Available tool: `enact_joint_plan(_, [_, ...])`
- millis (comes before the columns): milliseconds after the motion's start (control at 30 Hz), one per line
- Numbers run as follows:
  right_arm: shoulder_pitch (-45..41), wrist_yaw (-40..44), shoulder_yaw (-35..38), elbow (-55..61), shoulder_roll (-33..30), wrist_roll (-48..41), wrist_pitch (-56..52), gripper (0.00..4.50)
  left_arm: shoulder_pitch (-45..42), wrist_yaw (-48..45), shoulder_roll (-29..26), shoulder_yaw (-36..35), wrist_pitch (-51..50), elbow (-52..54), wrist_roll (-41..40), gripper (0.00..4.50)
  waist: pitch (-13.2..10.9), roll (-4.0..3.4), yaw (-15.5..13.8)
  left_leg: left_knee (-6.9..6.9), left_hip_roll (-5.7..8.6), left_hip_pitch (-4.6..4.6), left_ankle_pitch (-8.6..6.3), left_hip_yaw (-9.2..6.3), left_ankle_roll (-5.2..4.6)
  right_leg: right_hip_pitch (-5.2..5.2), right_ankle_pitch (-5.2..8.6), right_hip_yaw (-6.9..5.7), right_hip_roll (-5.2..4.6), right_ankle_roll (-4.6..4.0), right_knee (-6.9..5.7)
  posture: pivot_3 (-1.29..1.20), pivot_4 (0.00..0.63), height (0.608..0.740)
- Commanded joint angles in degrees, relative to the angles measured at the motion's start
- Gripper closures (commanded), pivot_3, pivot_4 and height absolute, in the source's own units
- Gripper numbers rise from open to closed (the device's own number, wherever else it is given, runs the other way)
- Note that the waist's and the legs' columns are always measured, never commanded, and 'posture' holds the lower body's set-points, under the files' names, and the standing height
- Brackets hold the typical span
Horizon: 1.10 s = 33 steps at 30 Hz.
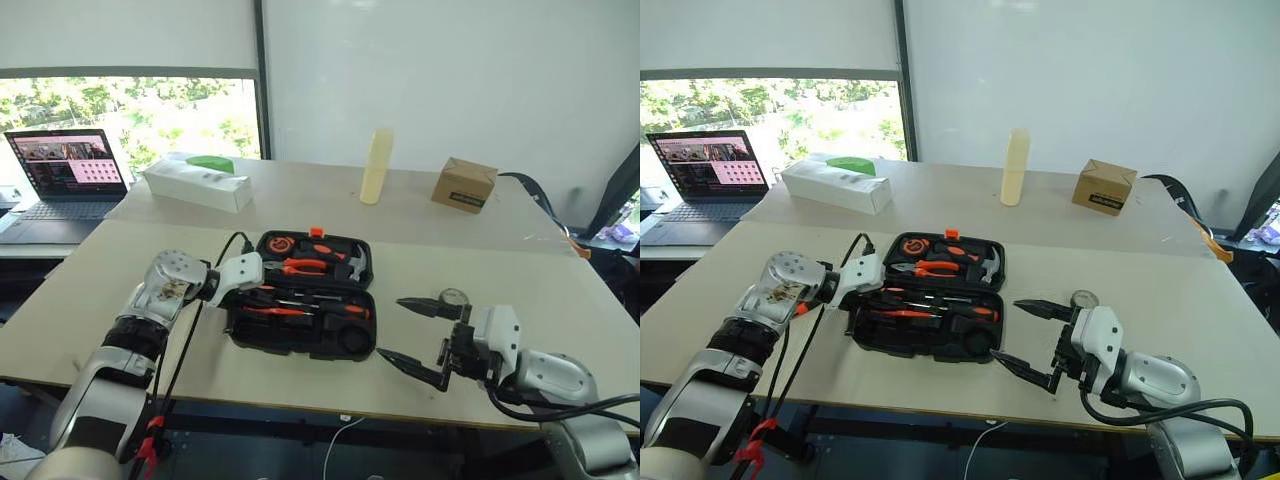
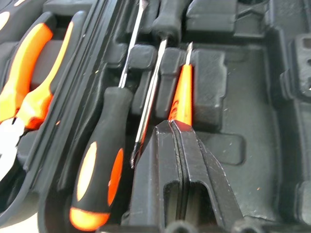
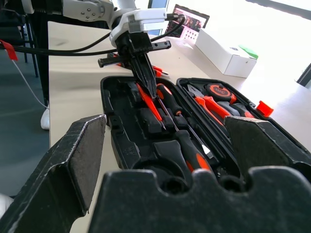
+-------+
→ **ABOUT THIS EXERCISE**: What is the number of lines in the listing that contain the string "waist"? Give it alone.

→ **EXERCISE RESPONSE**: 2